Instructions for the task: Of all the lines below, return only those starting with the line holding "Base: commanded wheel" and going on through the line holding "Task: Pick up", exactly as written.

Provided material START

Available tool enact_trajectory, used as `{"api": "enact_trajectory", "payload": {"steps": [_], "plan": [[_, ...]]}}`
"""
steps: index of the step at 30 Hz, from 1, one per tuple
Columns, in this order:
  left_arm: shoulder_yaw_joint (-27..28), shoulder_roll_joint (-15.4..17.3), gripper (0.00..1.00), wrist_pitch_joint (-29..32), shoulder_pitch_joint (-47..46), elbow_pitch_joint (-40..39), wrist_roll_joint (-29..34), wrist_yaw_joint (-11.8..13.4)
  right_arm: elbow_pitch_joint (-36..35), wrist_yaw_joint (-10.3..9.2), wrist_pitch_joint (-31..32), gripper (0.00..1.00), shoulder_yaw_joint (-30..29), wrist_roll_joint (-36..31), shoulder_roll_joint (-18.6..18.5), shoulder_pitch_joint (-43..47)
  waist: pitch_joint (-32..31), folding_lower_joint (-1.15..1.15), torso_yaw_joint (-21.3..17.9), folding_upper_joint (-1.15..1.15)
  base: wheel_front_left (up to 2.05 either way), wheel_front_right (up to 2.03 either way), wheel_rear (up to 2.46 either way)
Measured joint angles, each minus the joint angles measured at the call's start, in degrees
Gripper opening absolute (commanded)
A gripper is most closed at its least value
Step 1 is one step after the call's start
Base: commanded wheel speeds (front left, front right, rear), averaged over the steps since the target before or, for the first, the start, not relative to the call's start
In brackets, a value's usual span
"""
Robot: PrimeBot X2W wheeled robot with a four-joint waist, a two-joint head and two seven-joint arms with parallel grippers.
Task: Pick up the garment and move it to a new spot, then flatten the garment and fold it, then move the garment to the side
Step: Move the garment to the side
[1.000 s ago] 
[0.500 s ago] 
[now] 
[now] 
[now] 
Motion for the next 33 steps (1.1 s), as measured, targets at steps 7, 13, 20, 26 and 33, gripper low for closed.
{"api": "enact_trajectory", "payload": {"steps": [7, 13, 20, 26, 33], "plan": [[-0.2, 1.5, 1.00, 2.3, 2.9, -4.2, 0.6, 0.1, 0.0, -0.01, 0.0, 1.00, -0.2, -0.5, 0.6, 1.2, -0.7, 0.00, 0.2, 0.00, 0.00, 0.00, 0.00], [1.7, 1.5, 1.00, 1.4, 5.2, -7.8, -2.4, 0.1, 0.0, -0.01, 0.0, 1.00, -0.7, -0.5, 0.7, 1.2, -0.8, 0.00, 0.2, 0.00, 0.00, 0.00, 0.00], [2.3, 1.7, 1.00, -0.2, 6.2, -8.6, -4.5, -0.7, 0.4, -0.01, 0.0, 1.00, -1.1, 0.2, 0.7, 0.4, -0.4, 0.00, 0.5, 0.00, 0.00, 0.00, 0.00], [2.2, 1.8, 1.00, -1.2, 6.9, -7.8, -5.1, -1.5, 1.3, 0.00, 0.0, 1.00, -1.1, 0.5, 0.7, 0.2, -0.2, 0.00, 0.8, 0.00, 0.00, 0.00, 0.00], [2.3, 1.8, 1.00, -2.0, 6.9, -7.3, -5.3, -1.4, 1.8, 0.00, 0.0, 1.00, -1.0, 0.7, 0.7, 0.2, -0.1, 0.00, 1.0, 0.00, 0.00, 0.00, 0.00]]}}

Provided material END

Answer space:
Base: commanded wheel speeds (front left, front right, rear), averaged over the steps since the target before or, for the first, the start, not relative to the call's start
In brackets, a value's usual span
"""
Robot: PrimeBot X2W wheeled robot with a four-joint waist, a two-joint head and two seven-joint arms with parallel grippers.
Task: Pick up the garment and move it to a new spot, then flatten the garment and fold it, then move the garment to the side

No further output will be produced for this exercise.